Extracted data entries

+-------+

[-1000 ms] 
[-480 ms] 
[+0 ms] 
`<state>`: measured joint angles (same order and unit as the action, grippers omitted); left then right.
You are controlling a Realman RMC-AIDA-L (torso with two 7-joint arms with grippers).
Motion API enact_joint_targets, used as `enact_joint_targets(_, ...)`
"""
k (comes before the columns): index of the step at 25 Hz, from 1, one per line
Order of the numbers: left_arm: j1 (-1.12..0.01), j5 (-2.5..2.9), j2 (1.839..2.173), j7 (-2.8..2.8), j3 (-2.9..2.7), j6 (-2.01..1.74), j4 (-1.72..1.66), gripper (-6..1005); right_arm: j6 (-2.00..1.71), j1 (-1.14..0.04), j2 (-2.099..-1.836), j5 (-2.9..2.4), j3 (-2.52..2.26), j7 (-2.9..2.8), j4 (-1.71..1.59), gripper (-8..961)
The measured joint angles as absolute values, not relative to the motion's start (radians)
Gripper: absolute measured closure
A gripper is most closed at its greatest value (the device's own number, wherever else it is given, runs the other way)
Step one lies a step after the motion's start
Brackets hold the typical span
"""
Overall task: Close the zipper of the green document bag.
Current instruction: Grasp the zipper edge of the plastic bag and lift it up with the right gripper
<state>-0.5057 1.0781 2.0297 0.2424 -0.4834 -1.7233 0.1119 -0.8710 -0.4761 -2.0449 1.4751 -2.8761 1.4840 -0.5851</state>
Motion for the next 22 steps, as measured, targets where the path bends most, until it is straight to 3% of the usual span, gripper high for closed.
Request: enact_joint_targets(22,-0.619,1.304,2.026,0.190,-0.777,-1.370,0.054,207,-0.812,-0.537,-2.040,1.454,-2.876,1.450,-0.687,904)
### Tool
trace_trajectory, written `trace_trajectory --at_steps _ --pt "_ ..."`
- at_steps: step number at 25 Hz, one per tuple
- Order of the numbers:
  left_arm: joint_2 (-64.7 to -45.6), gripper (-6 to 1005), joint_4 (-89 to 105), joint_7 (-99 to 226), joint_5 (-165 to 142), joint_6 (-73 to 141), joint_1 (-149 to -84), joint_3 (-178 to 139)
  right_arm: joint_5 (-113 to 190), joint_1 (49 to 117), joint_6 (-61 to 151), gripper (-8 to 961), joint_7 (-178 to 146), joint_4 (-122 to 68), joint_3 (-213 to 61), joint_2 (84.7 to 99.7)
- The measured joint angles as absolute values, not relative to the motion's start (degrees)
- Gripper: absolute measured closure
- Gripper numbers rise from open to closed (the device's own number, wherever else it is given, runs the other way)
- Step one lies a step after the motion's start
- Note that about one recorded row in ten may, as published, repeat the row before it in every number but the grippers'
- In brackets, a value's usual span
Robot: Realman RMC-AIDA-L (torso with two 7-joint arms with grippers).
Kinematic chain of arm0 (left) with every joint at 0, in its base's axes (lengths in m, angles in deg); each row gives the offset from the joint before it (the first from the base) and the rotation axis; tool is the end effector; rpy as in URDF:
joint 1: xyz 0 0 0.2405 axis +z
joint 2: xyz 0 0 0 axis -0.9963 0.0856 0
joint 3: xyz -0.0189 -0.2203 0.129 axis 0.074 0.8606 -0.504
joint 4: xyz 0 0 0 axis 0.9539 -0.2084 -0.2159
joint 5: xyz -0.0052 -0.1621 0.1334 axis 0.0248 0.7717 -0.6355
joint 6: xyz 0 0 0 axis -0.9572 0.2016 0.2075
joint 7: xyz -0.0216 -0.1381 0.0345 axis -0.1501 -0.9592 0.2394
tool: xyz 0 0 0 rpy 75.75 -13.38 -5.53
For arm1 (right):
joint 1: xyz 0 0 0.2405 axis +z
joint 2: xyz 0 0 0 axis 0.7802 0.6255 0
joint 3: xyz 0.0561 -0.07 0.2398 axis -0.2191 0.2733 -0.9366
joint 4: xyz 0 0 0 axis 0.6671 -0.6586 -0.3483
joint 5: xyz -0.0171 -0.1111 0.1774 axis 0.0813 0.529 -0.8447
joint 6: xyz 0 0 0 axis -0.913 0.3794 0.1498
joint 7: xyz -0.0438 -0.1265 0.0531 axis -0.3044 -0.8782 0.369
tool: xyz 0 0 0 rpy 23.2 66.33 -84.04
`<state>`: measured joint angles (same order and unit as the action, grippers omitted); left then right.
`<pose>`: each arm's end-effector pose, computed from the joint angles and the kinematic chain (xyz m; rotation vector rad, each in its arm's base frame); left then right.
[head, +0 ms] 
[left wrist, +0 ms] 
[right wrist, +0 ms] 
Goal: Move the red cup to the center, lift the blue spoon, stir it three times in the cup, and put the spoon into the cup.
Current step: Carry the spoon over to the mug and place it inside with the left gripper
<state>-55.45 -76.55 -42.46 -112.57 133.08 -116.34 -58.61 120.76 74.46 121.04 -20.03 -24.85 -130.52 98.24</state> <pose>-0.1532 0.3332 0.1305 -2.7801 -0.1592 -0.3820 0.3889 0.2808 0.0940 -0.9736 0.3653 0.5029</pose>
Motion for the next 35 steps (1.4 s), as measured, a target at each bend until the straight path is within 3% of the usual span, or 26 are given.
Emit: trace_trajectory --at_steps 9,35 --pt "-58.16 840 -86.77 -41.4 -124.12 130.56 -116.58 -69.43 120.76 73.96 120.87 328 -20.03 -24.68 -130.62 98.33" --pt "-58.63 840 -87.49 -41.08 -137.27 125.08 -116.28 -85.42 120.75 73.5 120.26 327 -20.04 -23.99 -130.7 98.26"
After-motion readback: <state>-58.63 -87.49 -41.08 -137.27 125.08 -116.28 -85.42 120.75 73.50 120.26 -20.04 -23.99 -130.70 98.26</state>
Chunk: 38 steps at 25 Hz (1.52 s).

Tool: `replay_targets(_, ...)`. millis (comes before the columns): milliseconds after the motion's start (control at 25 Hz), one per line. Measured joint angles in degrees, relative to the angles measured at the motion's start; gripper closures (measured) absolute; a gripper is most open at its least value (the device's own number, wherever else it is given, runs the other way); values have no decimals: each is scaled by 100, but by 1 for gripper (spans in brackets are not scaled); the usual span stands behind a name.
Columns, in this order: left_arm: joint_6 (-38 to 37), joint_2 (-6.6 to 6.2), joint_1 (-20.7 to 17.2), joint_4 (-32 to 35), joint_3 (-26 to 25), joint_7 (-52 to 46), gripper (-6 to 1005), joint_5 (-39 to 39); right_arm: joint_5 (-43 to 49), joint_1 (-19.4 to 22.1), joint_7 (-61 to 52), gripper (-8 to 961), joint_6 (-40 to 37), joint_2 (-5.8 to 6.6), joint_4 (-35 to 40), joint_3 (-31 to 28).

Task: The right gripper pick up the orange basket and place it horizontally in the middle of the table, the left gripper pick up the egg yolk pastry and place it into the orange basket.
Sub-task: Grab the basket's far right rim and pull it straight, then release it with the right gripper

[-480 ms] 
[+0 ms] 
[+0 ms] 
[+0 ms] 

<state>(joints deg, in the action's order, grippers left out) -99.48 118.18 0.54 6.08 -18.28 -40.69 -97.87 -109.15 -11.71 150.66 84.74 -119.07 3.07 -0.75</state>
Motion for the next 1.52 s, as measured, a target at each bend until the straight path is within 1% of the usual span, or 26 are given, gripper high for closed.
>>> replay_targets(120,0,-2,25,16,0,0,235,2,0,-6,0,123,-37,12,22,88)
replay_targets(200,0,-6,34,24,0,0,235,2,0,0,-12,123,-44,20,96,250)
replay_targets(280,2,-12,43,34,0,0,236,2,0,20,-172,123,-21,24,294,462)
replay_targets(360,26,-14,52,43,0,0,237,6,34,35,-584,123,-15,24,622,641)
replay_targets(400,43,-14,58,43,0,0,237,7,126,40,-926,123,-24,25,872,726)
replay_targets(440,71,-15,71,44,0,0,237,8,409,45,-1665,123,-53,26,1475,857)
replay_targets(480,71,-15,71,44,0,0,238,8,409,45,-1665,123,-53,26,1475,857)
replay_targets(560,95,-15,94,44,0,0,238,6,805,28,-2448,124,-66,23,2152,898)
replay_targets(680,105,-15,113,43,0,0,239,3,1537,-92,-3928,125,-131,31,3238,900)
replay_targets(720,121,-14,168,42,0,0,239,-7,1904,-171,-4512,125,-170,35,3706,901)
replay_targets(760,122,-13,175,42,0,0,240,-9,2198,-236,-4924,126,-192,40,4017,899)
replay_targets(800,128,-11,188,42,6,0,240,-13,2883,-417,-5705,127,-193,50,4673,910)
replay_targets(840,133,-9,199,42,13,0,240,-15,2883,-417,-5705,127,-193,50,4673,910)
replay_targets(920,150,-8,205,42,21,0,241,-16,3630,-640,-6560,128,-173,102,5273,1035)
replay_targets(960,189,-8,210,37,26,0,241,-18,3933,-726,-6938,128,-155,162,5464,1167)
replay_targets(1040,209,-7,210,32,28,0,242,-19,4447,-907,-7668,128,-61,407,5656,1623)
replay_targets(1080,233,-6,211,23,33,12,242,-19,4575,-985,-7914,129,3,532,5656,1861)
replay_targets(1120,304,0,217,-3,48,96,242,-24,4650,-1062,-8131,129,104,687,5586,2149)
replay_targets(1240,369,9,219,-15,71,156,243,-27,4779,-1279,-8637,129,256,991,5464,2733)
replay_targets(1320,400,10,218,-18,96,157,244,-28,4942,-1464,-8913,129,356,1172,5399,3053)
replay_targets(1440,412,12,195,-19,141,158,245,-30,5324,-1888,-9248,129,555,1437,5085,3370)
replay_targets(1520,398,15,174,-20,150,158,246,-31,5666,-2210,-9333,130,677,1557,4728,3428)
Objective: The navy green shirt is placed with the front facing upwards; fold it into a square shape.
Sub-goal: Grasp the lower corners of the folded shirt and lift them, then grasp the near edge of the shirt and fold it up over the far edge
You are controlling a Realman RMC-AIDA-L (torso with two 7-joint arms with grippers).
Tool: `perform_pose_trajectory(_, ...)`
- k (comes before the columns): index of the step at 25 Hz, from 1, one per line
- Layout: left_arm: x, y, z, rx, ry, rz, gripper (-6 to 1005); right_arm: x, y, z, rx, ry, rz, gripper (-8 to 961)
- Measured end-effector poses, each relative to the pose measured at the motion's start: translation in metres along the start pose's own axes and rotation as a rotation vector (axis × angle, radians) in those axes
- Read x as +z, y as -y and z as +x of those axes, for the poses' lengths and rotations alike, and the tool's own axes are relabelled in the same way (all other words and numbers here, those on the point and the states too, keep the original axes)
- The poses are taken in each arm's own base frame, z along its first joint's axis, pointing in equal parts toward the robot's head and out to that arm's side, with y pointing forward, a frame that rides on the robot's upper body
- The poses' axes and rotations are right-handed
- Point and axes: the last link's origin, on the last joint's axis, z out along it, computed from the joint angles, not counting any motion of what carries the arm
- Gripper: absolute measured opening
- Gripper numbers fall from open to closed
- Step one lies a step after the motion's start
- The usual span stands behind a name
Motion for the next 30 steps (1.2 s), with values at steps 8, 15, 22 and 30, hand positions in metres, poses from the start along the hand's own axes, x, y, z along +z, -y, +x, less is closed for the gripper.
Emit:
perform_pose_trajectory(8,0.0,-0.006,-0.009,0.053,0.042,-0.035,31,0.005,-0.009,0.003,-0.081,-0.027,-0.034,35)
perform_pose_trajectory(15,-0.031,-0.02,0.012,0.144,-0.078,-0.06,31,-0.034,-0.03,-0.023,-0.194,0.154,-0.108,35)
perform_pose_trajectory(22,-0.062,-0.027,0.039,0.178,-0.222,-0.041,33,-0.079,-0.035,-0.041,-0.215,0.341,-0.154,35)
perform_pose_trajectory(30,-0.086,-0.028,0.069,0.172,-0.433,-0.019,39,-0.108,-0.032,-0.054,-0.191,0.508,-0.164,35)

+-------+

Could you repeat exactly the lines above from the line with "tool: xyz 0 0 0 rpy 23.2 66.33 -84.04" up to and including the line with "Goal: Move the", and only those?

EXERCISE ANSWER ->
tool: xyz 0 0 0 rpy 23.2 66.33 -84.04
`<state>`: measured joint angles (same order and unit as the action, grippers omitted); left then right.
`<pose>`: each arm's end-effector pose, computed from the joint angles and the kinematic chain (xyz m; rotation vector rad, each in its arm's base frame); left then right.
[head, +0 ms] 
[left wrist, +0 ms] 
[right wrist, +0 ms] 
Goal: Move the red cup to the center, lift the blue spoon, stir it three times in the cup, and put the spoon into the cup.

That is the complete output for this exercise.